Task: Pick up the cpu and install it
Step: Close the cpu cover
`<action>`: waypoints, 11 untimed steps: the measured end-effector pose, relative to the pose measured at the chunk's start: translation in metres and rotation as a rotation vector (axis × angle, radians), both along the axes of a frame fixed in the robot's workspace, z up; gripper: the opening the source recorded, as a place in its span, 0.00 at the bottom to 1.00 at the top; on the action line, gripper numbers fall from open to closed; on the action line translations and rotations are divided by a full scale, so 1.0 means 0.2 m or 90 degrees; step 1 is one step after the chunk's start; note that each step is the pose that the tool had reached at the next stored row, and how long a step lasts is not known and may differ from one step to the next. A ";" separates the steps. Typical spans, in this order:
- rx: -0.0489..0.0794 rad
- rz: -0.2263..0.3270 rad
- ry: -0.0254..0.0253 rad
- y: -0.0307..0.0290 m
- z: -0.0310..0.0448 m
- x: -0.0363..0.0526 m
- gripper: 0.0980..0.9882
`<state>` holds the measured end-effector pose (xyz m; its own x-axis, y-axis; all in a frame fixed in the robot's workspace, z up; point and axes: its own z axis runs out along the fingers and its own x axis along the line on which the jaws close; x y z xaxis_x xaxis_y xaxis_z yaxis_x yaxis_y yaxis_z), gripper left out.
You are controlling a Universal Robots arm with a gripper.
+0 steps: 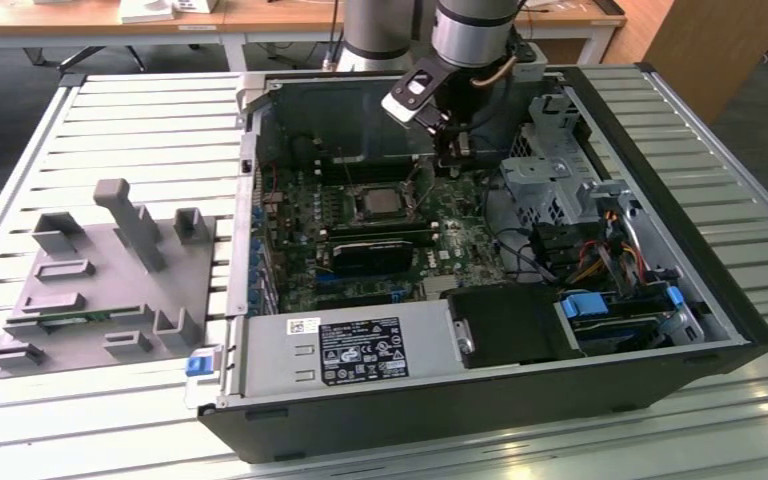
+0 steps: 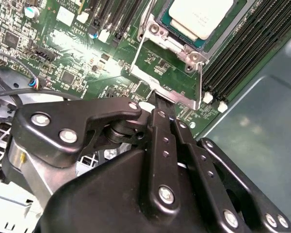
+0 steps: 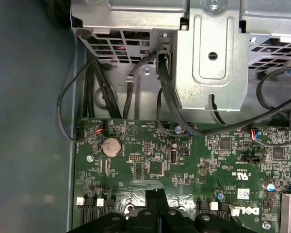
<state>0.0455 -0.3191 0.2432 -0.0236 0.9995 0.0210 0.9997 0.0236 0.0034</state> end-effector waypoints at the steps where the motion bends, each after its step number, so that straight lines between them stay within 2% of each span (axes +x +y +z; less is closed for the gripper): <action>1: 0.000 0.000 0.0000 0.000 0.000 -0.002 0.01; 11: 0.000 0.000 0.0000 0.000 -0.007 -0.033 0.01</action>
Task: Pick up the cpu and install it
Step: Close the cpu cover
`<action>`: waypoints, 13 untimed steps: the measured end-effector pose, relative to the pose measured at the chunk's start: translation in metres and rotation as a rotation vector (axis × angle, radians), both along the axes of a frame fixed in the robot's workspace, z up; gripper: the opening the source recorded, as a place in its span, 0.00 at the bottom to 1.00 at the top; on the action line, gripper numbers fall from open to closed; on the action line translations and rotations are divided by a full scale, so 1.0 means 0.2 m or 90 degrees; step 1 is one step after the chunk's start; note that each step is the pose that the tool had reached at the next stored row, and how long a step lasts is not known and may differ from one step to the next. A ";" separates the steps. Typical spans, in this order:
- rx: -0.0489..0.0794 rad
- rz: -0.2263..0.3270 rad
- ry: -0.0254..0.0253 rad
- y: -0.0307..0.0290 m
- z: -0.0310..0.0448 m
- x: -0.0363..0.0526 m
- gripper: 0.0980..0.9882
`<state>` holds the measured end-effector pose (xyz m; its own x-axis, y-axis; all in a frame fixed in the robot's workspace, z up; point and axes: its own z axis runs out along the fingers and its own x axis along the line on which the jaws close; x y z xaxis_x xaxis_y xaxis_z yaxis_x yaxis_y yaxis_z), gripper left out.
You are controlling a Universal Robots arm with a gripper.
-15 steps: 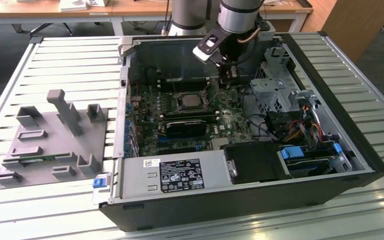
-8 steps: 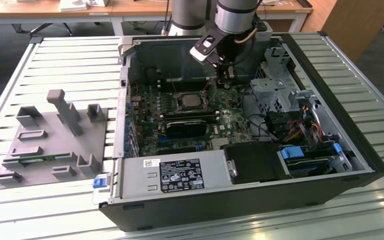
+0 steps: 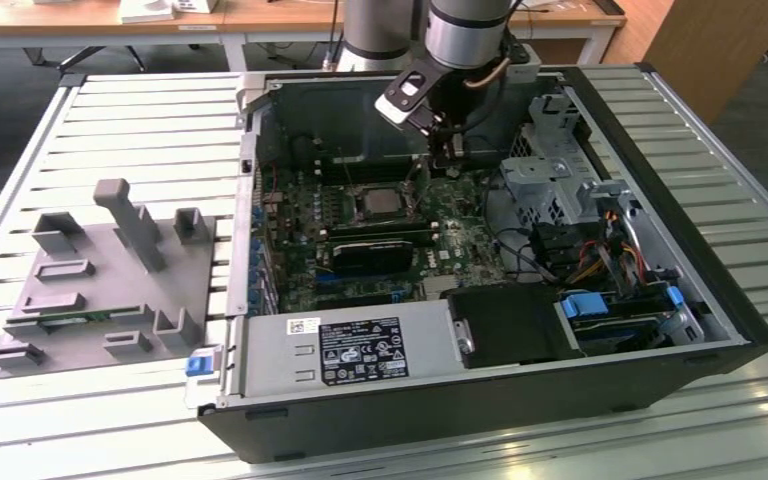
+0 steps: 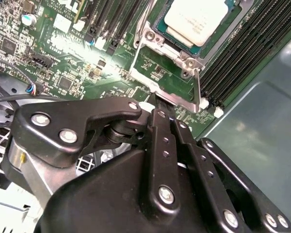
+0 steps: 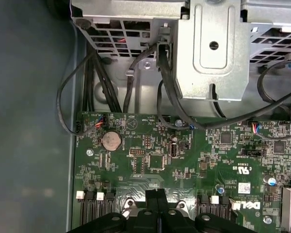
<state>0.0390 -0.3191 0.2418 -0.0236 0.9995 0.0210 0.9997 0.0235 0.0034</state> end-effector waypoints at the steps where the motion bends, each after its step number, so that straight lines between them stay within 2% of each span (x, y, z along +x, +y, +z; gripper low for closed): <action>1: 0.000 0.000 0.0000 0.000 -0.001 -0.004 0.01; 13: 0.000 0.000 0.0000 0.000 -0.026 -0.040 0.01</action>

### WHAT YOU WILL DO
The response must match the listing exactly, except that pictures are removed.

### SOLUTION TO THIS PROBLEM
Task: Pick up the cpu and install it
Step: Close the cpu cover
`<action>`: waypoints, 11 untimed steps: the measured end-effector pose, relative to the pose measured at the chunk's start: translation in metres and rotation as a rotation vector (axis × angle, radians), both along the axes of a frame fixed in the robot's workspace, z up; gripper: the opening the source recorded, as a place in its span, 0.00 at the bottom to 1.00 at the top; on the action line, gripper numbers fall from open to closed; on the action line translations and rotations are divided by a full scale, so 1.0 means 0.2 m or 90 degrees; step 1 is one step after the chunk's start; note that each step is the pose that the tool had reached at the next stored row, and how long a step lasts is not known and may differ from one step to the next. A ";" separates the steps. Typical spans, in this order:
- rx: -0.0489..0.0794 rad
- rz: -0.2263..0.3270 rad
- ry: -0.0254..0.0253 rad
- y: -0.0307..0.0290 m
- z: -0.0310..0.0448 m
- x: -0.0363..0.0526 m
- gripper: 0.0980..0.9882
`<state>` holds the measured end-effector pose (xyz m; its own x-axis, y-axis; all in a frame fixed in the robot's workspace, z up; point and axes: its own z axis runs out along the fingers and its own x axis along the line on which the jaws close; x y z xaxis_x xaxis_y xaxis_z yaxis_x yaxis_y yaxis_z), gripper left out.
You are controlling a Universal Robots arm with a gripper.
+0 steps: 
+0 steps: 
+0 steps: 
<state>0.0455 -0.3191 0.2432 -0.0236 0.9995 0.0210 0.9997 0.0236 0.0034</state> end-effector waypoints at the steps where the motion bends, each after its step number, so that straight lines between them stay within 2% of each span (axes +x +y +z; less is closed for the gripper): <action>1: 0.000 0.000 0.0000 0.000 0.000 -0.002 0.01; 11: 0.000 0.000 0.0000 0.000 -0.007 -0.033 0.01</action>
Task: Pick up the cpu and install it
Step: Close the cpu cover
`<action>`: waypoints, 13 untimed steps: the measured end-effector pose, relative to the pose measured at the chunk's start: translation in metres and rotation as a rotation vector (axis × angle, radians), both along the axes of a frame fixed in the robot's workspace, z up; gripper: the opening the source recorded, as a place in its span, 0.00 at the bottom to 1.00 at the top; on the action line, gripper numbers fall from open to closed; on the action line translations and rotations are divided by a full scale, so 1.0 means 0.2 m or 90 degrees; step 1 is one step after the chunk's start; note that each step is the pose that the tool had reached at the next stored row, and how long a step lasts is not known and may differ from one step to the next. A ";" separates the steps. Typical spans, in this order:
- rx: -0.0489..0.0794 rad
- rz: -0.2263..0.3270 rad
- ry: -0.0254..0.0253 rad
- y: -0.0307..0.0290 m
- z: -0.0310..0.0448 m
- x: -0.0363..0.0526 m
- gripper: 0.0980..0.9882
`<state>` holds the measured end-effector pose (xyz m; its own x-axis, y-axis; all in a frame fixed in the robot's workspace, z up; point and axes: its own z axis runs out along the fingers and its own x axis along the line on which the jaws close; x y z xaxis_x xaxis_y xaxis_z yaxis_x yaxis_y yaxis_z), gripper left out.
You are controlling a Universal Robots arm with a gripper.
-15 steps: 
-8 steps: 
+0 steps: 
+0 steps: 
+0 steps: 
<state>0.0390 -0.3191 0.2418 -0.0236 0.9995 0.0210 0.9997 0.0235 0.0034</state> end-effector waypoints at the steps where the motion bends, each after its step number, so that straight lines between them stay within 2% of each span (x, y, z along +x, +y, +z; gripper low for closed): <action>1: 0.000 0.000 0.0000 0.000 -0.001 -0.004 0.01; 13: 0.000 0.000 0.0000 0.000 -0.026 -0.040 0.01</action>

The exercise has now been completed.